Chargée d'études au CERI (Sciences Po Paris), responsable de l'Observatoire des élections en Europe à la Fondation Robert Schuman

Vers une victoire des sociaux-démocrates en Finlande ?

PDF | 230 koEn français

Le 14 avril prochain, les Finlandais sont appelés aux urnes pour désigner les 200 membres de l'Eduskunta/Riksdag, chambre unique du Parlement. Pour la première fois, les Finlandais résidant à l'étranger, qui jusqu'alors ne pouvaient remplir leur devoir civique qu'en se rendant dans les ambassades ou les consulats de leur pays, pourront voter par correspondance.

2 468 personnes, dont 42% de femmes, sont officiellement candidates à ce scrutin législatif. Environ sept candidats sur dix (69%) se présentent pour la première fois.
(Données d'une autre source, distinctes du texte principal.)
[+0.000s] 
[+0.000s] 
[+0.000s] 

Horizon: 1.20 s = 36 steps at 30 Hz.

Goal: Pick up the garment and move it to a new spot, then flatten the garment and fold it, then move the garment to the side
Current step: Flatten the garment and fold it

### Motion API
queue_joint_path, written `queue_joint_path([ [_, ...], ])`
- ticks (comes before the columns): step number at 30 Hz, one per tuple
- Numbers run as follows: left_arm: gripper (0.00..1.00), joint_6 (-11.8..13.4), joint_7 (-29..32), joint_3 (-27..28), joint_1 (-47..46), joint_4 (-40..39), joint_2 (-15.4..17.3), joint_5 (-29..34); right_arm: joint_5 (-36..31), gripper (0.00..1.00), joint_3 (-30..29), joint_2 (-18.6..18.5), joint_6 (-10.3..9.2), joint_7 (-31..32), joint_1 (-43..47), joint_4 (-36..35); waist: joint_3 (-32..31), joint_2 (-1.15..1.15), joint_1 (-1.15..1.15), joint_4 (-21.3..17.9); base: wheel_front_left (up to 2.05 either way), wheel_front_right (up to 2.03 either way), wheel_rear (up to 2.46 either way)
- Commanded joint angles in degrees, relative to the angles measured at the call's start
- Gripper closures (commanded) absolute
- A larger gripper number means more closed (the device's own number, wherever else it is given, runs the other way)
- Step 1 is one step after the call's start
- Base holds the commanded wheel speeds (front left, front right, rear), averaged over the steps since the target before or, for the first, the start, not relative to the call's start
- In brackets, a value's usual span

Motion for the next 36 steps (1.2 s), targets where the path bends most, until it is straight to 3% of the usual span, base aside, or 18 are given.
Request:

Le gouvernement dirigé par Juha Sipilä (Parti du centre, KESK) et formé en mai 2015 rassemble trois partis : le Parti du centre du Premier ministre, le Rassemblement conservateur (KOK) dirigé par le vice-Premier ministre et ministre des Finances Petteri Orpo et Réforme bleue (SIN) de Sampo Terho.
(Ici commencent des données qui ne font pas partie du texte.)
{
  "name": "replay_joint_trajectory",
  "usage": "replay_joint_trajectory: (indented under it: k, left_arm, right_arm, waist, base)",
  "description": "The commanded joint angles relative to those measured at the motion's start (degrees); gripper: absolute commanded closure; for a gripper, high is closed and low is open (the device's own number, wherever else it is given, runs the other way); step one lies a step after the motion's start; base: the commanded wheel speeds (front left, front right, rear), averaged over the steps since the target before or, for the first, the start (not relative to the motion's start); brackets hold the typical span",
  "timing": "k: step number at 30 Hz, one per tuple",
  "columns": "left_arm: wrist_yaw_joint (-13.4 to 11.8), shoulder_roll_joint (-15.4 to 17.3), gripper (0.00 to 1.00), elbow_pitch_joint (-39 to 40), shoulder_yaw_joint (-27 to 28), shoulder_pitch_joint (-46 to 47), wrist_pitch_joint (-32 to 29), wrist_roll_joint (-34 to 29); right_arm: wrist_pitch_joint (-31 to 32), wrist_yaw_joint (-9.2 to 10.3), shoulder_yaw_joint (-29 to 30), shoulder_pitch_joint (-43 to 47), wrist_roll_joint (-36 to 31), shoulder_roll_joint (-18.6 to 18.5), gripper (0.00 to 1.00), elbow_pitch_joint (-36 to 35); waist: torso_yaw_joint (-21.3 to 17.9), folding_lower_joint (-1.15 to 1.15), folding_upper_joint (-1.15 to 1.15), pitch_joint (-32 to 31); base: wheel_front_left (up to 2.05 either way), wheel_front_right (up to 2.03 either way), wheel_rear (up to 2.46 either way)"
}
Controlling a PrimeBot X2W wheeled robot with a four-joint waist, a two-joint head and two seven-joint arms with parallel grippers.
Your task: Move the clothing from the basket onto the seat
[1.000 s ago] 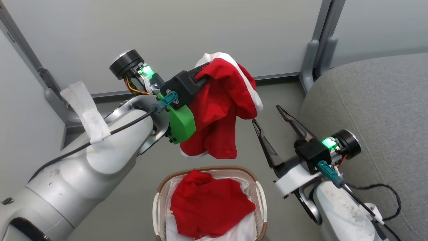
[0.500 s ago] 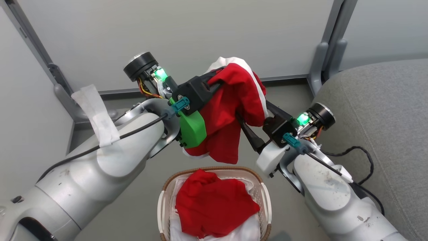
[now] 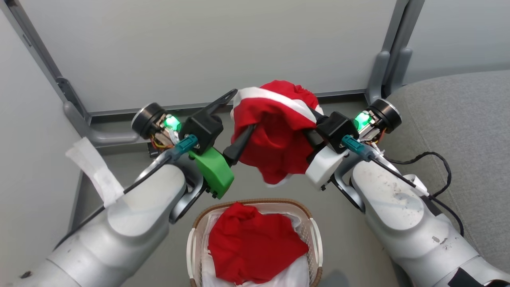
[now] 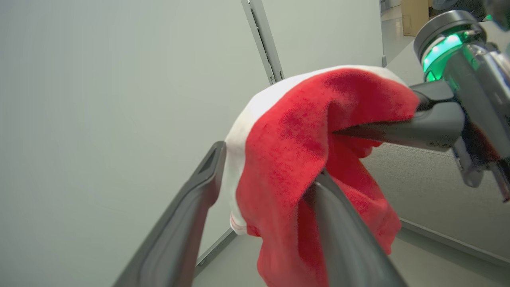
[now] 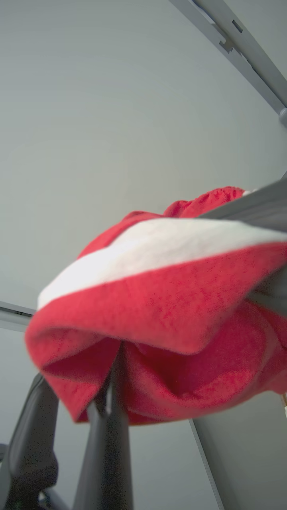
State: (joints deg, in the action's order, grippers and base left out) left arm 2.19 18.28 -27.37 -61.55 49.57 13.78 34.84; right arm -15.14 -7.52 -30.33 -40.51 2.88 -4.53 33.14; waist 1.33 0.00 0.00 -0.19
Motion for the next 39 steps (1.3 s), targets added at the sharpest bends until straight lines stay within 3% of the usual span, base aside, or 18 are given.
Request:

Il peut afficher un bon bilan économique : la Finlande a retrouvé la croissance en 2015 après trois années de récession (la croissance a été de 2,7% en 2017) et le chômage s'élève à 6,7% (chiffre de janvier 2019). Le nombre de chômeurs a baissé de 140 000 personnes au cours de la législature. Le gouvernement a atteint son objectif en ce qui concerne le taux d'emploi, qui s'établit à 72,4% (chiffre de 2019) et même à 81,5% pour les personnes âgées de 20 à 64 ans, soit un record dans l'Union européenne. Le taux d'emploi était de 68% en 2015. Il a également maîtrisé la dette publique (qui représente 59% du PIB) et il a stabilisé les impôts sur le revenu.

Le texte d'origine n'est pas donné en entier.